What the heck is a consumer tax check? Is this akin to paying your taxes with monopoly money?
I like Clarence too......he is very cool.
All I know about the consumer's tax check token is that it is from Oklahoma and there is a 5 (cent?)denomination as well as the one pictured. There are other states (and countries) which have used perforated coins or tokens for tax purposes also. Maybe it has a hole in it so you can wear it on a string to produce evidence of having paid a tax. Anybody else got a suggestion?
Woo-hoo! I won! I won! You like me! You really like me!
I'm sorry, I have to ask (because I am goofy that way!), and there is no delicate way to put this, but do you think she was trying to tell Clarence something by putting his name on the pig's posterior end?

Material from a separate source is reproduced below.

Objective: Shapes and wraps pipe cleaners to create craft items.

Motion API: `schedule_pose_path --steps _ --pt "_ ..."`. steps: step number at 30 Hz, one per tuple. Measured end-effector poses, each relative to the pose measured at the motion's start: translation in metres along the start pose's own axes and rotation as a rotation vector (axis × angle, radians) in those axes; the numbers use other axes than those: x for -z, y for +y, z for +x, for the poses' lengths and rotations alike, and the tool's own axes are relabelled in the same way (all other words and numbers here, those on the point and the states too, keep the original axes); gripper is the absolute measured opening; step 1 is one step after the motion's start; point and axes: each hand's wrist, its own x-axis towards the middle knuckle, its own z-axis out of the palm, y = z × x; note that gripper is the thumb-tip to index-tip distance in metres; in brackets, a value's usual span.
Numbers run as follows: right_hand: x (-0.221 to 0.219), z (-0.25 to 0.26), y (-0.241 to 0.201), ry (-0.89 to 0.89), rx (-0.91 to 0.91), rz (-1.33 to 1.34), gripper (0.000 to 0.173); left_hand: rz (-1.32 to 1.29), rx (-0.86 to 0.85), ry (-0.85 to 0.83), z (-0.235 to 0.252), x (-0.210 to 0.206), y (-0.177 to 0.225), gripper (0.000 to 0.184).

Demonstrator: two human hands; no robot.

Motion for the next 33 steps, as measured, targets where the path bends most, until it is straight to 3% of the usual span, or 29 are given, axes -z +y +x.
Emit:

Or maybe Clarence was the one who tried to drive a nail through the pig's leg, and she marked the spot with his name?
Yes, yes, Patti, you are very clever. You get 470 blog dots (equivalent to two Oklahoma consumer's tax checks).
Annie, no need to be delicate. I suspect that Molly was conveying a message to Fibber (AKA Clarence) as he could be quite a rascal. (He mellowed in his last ten years, but as a younger man enjoyed crude jokes and chasing skirts.)
So, are the blog dots good for anything? Can you use them to get stuff - like Green Stamps? Should we be hoarding them and pasting them in little books?